Problem statement >> All lines holding the word "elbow" should be located in the records and copied.

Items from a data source
--- START ---

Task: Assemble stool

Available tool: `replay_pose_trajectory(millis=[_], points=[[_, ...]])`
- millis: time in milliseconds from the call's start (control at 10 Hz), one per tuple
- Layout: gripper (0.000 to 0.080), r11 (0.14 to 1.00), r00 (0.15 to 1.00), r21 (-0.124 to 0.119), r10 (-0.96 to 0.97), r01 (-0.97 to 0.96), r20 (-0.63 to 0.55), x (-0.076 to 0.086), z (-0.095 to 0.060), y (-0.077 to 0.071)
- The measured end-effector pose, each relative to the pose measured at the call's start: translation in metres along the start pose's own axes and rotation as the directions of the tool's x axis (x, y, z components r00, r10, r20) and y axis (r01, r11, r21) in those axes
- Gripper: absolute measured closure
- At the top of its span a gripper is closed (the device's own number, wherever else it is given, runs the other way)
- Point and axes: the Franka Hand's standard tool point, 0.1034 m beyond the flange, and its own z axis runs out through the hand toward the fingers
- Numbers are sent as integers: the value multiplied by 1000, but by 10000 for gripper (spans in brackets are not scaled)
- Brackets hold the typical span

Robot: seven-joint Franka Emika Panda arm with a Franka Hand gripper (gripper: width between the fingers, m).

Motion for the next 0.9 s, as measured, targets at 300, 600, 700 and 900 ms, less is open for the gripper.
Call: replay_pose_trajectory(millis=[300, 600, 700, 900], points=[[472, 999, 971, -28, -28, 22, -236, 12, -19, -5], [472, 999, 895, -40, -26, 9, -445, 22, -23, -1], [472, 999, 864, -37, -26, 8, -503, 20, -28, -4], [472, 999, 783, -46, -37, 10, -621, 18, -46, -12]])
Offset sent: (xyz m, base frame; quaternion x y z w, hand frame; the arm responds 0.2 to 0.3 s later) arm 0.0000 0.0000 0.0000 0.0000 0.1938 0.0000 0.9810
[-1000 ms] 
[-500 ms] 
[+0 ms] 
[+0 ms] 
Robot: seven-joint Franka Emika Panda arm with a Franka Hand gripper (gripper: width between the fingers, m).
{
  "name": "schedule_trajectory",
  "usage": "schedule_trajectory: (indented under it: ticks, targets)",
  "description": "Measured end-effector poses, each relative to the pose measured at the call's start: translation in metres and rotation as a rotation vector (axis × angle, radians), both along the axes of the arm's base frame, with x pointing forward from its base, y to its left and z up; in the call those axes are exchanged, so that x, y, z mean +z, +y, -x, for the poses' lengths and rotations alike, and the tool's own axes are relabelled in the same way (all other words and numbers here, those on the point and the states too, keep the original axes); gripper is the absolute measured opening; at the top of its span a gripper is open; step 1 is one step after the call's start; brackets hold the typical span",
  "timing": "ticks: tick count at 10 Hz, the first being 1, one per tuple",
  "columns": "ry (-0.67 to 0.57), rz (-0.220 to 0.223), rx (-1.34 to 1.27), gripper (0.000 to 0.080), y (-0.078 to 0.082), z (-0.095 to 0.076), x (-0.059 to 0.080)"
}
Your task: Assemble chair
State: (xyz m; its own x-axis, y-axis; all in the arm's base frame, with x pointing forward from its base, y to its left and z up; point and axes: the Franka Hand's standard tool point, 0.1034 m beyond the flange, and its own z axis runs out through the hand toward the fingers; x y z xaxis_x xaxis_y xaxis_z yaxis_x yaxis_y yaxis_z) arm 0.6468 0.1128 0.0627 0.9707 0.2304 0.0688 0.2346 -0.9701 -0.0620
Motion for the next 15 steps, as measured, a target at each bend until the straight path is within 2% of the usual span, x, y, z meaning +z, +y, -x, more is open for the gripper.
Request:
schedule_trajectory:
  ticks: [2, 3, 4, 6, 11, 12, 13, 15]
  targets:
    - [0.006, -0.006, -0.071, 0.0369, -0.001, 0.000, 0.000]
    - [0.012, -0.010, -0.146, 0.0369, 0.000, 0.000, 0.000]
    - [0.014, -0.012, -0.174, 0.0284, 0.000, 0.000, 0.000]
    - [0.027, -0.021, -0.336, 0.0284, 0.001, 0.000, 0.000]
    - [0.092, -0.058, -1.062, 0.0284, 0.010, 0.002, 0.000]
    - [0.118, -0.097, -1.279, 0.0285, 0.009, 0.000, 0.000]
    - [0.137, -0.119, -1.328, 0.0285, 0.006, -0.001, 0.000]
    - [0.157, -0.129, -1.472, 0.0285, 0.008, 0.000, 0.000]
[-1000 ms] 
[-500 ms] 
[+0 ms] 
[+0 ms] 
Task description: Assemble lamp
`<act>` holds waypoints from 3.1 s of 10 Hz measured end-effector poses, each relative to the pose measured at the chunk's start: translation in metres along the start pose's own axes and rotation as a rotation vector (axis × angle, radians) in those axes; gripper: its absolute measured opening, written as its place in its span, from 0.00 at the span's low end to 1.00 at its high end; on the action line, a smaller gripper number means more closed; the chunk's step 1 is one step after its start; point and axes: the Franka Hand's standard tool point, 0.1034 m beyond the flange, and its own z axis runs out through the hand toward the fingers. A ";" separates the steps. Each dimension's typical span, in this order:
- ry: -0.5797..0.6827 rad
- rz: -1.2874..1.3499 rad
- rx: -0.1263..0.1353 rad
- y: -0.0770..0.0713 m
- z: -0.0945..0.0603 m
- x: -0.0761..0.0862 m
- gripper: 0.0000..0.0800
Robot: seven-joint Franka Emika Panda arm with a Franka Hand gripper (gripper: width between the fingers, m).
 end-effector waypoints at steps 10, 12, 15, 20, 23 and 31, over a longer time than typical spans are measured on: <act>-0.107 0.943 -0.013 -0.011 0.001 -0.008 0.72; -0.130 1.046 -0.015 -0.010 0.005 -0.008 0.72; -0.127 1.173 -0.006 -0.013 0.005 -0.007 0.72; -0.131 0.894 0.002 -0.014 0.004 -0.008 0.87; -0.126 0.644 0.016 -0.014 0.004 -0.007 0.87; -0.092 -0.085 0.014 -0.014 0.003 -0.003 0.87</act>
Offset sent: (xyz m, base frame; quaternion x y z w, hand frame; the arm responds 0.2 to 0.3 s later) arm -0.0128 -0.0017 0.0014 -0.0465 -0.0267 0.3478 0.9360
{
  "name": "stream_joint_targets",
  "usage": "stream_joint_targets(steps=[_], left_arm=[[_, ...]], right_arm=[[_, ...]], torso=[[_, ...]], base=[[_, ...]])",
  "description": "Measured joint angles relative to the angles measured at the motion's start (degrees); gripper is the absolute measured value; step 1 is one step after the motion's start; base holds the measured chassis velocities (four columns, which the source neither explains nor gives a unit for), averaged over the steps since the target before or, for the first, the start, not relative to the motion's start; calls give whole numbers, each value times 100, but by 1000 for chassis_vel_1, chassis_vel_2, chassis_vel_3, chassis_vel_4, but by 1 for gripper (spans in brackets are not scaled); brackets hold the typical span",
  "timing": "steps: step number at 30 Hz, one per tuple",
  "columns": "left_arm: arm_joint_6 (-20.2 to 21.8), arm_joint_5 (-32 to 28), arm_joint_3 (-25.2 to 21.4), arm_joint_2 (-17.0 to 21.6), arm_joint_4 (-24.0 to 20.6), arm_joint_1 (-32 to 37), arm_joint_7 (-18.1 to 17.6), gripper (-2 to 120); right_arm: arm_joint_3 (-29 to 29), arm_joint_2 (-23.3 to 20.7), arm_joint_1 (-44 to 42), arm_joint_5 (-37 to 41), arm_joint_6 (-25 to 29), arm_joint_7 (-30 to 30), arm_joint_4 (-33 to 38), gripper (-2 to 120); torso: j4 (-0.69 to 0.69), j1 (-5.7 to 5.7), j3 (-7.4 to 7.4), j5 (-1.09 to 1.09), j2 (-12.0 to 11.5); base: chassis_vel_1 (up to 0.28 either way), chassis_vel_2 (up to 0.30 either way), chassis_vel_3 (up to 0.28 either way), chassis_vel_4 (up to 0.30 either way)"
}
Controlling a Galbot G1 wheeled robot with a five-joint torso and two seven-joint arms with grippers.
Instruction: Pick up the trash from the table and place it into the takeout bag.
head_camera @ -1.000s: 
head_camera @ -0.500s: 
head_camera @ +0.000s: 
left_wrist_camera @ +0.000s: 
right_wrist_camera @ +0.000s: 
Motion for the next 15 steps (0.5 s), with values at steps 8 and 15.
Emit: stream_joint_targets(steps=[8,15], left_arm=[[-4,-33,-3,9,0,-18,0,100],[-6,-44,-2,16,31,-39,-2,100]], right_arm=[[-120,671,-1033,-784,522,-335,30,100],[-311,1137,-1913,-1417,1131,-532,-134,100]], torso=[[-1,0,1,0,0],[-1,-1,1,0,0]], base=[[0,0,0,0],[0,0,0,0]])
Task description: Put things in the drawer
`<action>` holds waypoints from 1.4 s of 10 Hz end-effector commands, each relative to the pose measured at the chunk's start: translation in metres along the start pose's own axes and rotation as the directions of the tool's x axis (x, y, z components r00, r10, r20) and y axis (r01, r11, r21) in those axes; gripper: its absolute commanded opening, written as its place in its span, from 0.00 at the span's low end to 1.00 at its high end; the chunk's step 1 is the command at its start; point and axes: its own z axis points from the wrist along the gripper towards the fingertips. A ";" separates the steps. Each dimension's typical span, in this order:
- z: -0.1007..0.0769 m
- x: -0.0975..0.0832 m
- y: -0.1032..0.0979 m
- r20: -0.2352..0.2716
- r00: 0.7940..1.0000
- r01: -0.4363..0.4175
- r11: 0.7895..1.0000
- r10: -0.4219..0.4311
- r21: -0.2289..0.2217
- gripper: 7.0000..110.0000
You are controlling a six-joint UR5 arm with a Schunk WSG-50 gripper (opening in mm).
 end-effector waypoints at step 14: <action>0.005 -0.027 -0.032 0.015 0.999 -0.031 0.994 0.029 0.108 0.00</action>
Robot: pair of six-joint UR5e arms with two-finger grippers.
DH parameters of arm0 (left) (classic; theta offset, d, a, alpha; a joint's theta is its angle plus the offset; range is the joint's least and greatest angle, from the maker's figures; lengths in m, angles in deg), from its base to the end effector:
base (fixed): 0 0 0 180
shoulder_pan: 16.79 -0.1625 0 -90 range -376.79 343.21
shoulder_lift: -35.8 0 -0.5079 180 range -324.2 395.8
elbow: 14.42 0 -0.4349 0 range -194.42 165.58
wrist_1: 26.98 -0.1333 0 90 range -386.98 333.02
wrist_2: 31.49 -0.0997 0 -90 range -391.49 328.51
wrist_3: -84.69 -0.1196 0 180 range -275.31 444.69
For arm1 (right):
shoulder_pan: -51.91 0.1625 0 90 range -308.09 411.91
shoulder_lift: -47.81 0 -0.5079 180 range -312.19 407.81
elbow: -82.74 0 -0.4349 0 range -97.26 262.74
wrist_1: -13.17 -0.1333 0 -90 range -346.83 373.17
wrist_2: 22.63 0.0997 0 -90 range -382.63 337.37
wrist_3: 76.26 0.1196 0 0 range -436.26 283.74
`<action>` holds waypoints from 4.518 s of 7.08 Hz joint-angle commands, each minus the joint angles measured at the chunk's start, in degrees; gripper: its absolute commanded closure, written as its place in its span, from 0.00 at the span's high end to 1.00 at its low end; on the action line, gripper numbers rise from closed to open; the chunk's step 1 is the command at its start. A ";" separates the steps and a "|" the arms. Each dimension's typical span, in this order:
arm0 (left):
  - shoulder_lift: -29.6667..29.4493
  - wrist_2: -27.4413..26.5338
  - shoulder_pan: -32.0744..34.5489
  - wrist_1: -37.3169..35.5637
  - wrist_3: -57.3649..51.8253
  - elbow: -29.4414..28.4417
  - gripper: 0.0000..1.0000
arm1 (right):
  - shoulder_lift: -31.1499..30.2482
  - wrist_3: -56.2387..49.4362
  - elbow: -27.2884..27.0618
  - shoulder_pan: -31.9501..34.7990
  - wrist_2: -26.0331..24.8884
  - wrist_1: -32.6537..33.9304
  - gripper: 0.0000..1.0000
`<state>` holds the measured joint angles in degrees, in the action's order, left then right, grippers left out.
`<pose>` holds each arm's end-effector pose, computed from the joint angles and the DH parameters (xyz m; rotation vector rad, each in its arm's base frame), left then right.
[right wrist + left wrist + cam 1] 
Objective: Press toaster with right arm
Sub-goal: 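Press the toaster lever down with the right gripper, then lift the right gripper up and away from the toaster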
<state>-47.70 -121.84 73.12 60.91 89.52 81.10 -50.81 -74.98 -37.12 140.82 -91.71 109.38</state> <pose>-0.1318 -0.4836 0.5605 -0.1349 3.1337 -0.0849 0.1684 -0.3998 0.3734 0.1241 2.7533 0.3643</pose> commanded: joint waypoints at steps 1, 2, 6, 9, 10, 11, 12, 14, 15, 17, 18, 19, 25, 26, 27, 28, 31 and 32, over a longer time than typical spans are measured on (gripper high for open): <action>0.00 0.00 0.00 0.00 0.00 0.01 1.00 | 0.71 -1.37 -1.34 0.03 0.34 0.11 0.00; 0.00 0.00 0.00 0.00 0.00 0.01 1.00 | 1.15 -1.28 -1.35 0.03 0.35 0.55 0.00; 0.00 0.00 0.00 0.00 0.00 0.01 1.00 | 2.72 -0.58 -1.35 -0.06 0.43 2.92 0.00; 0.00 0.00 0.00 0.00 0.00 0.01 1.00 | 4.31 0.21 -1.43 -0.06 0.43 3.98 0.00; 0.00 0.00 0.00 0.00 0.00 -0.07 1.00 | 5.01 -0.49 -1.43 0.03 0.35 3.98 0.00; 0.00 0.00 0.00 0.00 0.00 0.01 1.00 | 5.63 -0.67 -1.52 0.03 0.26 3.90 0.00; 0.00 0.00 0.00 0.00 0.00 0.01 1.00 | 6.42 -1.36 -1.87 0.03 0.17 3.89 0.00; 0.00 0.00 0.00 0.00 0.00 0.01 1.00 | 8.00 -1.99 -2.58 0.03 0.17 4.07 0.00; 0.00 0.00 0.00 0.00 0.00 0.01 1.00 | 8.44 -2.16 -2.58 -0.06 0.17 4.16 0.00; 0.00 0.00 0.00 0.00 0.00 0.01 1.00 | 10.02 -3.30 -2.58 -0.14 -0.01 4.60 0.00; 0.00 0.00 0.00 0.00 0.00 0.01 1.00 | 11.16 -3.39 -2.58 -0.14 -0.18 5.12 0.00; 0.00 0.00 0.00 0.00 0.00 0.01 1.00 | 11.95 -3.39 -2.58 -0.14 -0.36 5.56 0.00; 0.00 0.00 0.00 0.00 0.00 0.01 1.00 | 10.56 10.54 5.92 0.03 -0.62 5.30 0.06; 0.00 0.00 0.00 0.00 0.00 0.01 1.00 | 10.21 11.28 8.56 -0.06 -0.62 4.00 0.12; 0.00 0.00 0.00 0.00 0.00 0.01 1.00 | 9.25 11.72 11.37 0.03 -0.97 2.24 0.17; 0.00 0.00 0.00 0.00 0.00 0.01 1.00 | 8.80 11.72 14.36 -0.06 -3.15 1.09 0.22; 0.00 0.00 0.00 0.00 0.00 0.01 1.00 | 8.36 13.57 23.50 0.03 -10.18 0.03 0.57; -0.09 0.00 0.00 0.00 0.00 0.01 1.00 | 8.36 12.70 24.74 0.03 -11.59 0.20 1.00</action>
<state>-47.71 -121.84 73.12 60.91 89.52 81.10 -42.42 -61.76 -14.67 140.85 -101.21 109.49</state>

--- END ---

Solution to this exercise >>
elbow: 14.42 0 -0.4349 0 range -194.42 165.58
elbow: -82.74 0 -0.4349 0 range -97.26 262.74
  - elbow: -29.4414..28.4417
  - elbow: -27.2884..27.0618

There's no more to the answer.